Assis sur la berge de l'East river, Bill en était rendu à se souvenir. A lui et Doll lorsqu'il l'avait installée au Lower East Side, à l'angle de la 9éme et de l'avenue D. Où vivait-elle maintenant ? Comment la retrouver ? Ce matin la chance lui avait fait un sourire jaune. Elle l'avait pourtant toujours gâté, cela lui semblait si lointain, le temps où l'imagination débordait. Que n'avait-il pas osé pour lui montrer sa flamme ?

Amadouant la torchère Bill l'enflamma et, zigzaguant, mit le feu aux autres tonneaux, qu'il avait soigneusement disposés pour former le dessin du beau prénom de son aimée. Divulguant à tous yeux qui il adorait et pressentant que Doll serait charmée, puis reconnaissante, d'être ainsi glorifiée à la face de l'entière ville. Et puis le danger de le tenter : il ne pouvait prévoir les conséquences, qui de la T.V. ou de la police serait la première ? Mais le beau doit être excessif, et de sa fenêtre, Doll pourrait d'autant mieux savourer la grâce de son prénom enflammé. Et peut-être jubiler de le voir sur le channel : une gigantesque fête préméditée pour elle toute seule, l'attroupement, les cris, toute l'animation, l'admiration ou l'envie pour qui sait déchaîner un tel brasier. Tout s'étant passé presque ainsi, Bill s'était sympathiquement fait arrêter et les manchettes des journaux avaient titrés "How Bill blazes Doll". De tout cela elle avait été très fière, mais pas particulièrement reconnaissante.

San le savoir, Bill avait de nouveau rassemblé la collectivité autour d'une "nouvelle frontière" galvanisante. Même si ce n'était que pour quelques minutes. C'est que la notion de "popularité" est très importante ! Même si on vous tourne rapidement le dos dés que le baromètre baisse. C'est que la popularité indique un "effort social". La compétition pour l'approbation des autres doit se faire incessante ; ne serait-ce qu'en demeurant toujours attentif aux faits et gestes des autres. Chacun doit assumer sa campagne électorale permanente. Afin de convaincre tout le monde qu'il veut réussir. Réussir c'est toujours remercier la collectivité. Révélant quelque peu la trame qui tisse ces Etats Unis. Il c'est toujours agi d'obtenir le maximum d'un groupe de gens qui ont besoin les uns des autres. Pour cela dénicher les rites, les mécanismes qui conviennent à l'intérêt du plus grand nombre. Aussi est accepté le principe d'un exercice de censure morale par le groupe, une autorisation de contrôle sur chacun ; avec le corollaire de soumission à l'autorité transcendante du groupe. La contribution personnelle c'est que chacun doive participer au groupe : en faisant abstraction de sa propre personnalité. Se surveiller et surveiller ; afin de réduire les différences individuelles : c'est ça "l'égalité" pour l'américain. Arthur Miller dans "Les sorcières de Salem" n'avait-il pas bien décrit ce phénomène si prégnant ?

La vie en commun et l'interaction avec les autres prendraient-elles l'apparence d'une fin en soi ? Ce serait sous le rythme trépidant de la compétition : il est obligatoire de faire toujours mieux et plus grand que le voisin, mais aussi signer sa peur de l'isolement. On se déplace toujours en groupe : ne pas avoir de compagnie prouvant d'ailleurs que l'on ne sait pas se faire d'amis, donc qu'on est pas sociable. Tout se tient dans cette nasse. Les lieux publics se multiplient comme les familiarités.

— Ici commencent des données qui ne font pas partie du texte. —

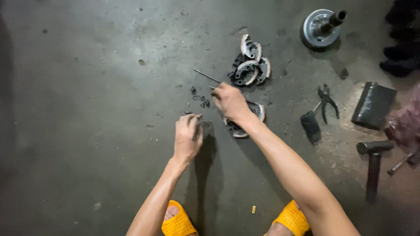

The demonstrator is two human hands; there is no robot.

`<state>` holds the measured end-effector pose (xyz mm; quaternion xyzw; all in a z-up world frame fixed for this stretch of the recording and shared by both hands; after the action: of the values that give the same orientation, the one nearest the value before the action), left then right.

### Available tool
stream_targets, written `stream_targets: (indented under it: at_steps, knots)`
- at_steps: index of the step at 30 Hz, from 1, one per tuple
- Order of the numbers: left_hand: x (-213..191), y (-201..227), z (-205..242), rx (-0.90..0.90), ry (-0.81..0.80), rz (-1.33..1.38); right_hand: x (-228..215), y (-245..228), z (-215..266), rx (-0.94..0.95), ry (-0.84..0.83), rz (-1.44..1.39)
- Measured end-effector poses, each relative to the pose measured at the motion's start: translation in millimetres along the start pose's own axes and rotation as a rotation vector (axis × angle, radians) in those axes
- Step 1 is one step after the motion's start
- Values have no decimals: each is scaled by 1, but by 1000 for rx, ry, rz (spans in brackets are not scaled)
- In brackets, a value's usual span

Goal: The person assembles mechanical components on the floor, using a hammer to tap a metal piece into place and then fitting curved brake shoes into a circular housing. They use pliers to manipulate small metal clips and springs, securing the parts together.

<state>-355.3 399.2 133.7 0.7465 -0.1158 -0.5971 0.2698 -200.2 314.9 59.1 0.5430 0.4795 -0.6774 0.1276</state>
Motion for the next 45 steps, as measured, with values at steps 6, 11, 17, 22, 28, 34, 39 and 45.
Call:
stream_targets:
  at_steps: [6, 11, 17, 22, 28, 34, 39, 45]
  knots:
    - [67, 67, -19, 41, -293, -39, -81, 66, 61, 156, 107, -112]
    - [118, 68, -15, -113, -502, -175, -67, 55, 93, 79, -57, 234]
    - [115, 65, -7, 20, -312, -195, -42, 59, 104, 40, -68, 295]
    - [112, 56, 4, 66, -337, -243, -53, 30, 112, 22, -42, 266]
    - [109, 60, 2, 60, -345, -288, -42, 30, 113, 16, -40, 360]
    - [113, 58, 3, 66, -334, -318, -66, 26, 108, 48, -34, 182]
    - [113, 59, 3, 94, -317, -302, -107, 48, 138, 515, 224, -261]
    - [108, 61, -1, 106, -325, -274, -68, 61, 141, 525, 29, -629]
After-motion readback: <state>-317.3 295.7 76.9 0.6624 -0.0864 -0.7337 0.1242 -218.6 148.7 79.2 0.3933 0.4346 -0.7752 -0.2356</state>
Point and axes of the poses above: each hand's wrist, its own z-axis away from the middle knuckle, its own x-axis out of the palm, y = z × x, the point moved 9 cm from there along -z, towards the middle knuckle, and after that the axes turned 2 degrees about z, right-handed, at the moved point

Les relations humaines s'instaurent et se dissolvent aisément. Toujours sous la couleur du passage abrupt de la familiarité totale à un complet détachement : l'étrangeté de tomber dans l'étranger. Bill se souvenait qu'enfant, il devait toujours faire plus, être le plus fort, le plus intelligent, le plus mignon, être le mieux vu dans son équipe. L'amour des parents est accordé sous condition : le premier en a plus que le dernier ! Entraîné à prendre en compte les indices quantitatifs de ses parents, Bill pigeait qu'il n'avait qu'à aligner les chiffres de façon si évidente et convaincante que ses parents se voient obligés d'accéder et céder à ses exigences. C'est bien ça la "réussite" : tous ses symboles sont uniquement quantifiable (même amour) et la course définitive commence dés l'enfance. Seuls les égoïstes sont censés avoir du caractère ; ils peuvent exercer le pouvoir-à l'inverse du plus généreux considéré comme faible ou carrément idiot.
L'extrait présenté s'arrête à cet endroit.